# TASK TO CARRY OUT
Look below. Copy each line that has "would" in it.

# Saved entries
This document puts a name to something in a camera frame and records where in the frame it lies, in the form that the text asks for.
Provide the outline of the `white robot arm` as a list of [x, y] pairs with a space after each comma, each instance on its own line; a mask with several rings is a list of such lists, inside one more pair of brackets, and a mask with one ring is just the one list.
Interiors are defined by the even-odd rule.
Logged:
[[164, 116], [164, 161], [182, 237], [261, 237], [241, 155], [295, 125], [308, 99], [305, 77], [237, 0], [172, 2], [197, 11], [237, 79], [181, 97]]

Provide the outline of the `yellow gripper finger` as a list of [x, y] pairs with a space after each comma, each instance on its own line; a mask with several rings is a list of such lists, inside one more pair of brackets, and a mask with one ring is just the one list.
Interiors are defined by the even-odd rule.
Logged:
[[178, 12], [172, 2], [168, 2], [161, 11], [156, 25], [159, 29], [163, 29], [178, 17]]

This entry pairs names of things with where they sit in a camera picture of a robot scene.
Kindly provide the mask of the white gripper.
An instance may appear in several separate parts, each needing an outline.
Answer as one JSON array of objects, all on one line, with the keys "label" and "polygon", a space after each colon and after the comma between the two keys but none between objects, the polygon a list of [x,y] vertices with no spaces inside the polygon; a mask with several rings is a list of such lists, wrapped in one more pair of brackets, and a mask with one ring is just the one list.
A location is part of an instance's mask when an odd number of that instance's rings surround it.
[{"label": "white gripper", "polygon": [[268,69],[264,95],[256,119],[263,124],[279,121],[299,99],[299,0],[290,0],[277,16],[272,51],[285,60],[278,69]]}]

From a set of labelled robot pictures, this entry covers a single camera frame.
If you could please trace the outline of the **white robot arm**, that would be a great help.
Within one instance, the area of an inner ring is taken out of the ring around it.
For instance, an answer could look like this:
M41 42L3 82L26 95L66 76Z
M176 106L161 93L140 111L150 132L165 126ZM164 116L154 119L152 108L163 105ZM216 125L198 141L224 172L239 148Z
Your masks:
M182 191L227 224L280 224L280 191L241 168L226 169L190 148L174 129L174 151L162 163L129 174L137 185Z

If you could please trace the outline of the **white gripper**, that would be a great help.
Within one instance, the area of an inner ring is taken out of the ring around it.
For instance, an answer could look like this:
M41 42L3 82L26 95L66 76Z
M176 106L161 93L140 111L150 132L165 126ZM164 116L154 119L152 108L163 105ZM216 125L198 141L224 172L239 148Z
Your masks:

# RESPONSE TO THIS EXERCISE
If you could please trace the outline of the **white robot arm**, that would be a great help.
If you could please trace the outline of the **white gripper**, that would be a great help.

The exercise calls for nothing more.